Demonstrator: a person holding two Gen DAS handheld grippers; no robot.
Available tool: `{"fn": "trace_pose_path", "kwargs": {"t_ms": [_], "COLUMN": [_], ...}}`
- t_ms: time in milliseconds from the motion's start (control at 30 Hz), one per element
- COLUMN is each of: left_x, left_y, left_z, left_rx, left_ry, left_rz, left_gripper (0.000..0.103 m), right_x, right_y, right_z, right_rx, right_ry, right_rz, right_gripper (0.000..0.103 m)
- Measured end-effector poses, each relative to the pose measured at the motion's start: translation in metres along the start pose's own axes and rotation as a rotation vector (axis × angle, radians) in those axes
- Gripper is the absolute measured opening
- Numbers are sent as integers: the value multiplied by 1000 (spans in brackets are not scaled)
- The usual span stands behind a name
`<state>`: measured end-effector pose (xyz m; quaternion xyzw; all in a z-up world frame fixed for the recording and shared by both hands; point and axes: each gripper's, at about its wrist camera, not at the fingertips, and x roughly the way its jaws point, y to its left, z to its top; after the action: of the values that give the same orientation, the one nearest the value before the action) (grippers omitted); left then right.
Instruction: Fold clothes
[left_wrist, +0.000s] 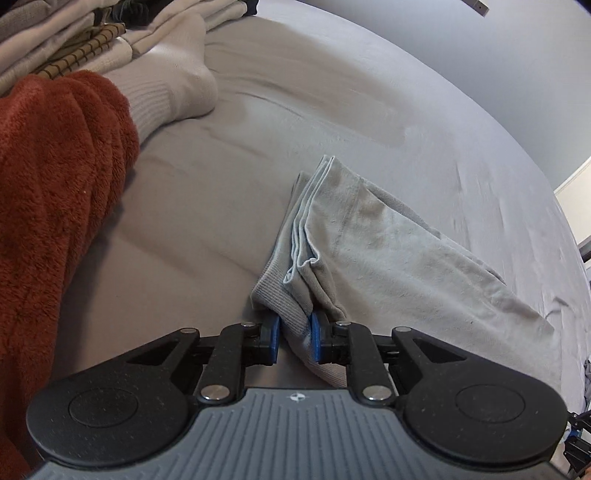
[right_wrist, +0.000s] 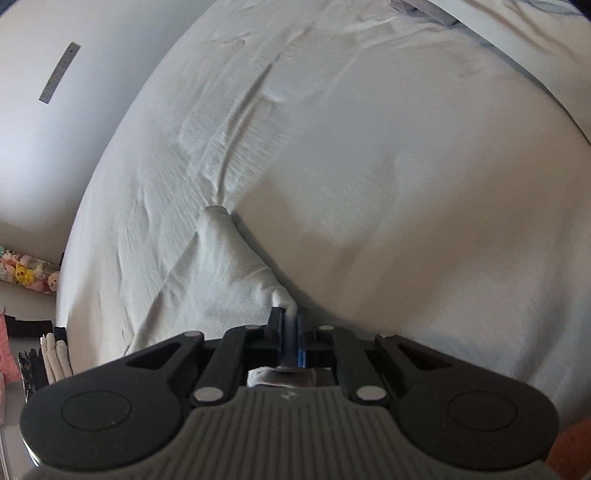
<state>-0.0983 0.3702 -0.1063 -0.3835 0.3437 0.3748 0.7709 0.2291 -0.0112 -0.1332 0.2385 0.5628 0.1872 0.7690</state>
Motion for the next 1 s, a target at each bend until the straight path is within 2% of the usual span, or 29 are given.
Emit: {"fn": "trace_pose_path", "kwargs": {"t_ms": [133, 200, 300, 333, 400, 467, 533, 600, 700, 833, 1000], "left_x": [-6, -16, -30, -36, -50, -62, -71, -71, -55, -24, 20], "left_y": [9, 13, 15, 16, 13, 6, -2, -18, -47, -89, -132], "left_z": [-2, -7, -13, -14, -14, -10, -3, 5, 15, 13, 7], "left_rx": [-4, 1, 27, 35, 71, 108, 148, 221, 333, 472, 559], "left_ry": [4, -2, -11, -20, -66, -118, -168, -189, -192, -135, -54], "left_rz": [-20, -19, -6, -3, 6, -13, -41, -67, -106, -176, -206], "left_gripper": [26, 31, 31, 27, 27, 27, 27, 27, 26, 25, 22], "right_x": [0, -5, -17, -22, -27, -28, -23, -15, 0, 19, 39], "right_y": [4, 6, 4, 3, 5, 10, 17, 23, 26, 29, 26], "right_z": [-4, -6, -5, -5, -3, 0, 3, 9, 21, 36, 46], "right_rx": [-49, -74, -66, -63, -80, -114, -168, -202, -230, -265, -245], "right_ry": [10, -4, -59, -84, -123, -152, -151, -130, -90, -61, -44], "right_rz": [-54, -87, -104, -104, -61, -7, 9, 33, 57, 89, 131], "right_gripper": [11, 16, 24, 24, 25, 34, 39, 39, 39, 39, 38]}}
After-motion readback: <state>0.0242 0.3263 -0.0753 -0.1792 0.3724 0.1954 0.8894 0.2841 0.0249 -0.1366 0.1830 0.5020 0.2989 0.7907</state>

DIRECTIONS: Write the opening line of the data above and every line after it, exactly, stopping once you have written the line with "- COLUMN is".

RESPONSE AREA:
Demonstrator: a person holding two Gen DAS handheld grippers; no robot.
Available tool: `{"fn": "trace_pose_path", "kwargs": {"t_ms": [_], "COLUMN": [_], ...}}`
- t_ms: time in milliseconds from the motion's start (control at 30 Hz), one per element
- COLUMN is each of: left_x, left_y, left_z, left_rx, left_ry, left_rz, left_gripper (0.000..0.103 m), right_x, right_y, right_z, right_rx, right_ry, right_rz, right_gripper (0.000..0.103 m)

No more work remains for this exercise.